All lines in the data that hold the word "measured" need copying.

○ ○ ○ ○

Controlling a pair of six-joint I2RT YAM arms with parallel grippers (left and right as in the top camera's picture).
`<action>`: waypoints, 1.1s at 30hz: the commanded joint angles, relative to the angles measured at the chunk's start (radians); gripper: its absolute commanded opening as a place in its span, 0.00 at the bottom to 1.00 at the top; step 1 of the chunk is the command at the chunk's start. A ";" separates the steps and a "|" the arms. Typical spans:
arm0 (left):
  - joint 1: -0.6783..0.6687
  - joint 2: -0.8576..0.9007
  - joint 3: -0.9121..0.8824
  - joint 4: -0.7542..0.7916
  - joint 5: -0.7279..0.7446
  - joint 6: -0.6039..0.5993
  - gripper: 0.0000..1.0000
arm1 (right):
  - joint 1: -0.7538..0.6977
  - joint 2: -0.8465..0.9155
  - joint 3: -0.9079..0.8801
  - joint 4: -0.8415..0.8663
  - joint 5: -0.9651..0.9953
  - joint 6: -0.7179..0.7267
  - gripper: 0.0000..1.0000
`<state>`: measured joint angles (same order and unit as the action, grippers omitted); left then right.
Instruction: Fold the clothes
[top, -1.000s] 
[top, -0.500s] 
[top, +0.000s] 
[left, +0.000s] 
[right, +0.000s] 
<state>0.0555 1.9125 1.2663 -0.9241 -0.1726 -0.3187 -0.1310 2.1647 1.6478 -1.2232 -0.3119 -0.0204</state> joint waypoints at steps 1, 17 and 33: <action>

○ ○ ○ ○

> _Expected answer_:
`<action>`: waypoints, 1.1s at 30hz: the commanded joint angles, relative to the angles measured at the chunk's start (radians); gripper: its absolute commanded opening as a place in its span, 0.00 at the bottom to 1.00 at the top; step 1 of the chunk is the command at the chunk's start. A ";" separates the steps and a "|" the arms. Typical spans:
`<state>`: measured joint angles (same order and unit as the action, grippers omitted); left then right.

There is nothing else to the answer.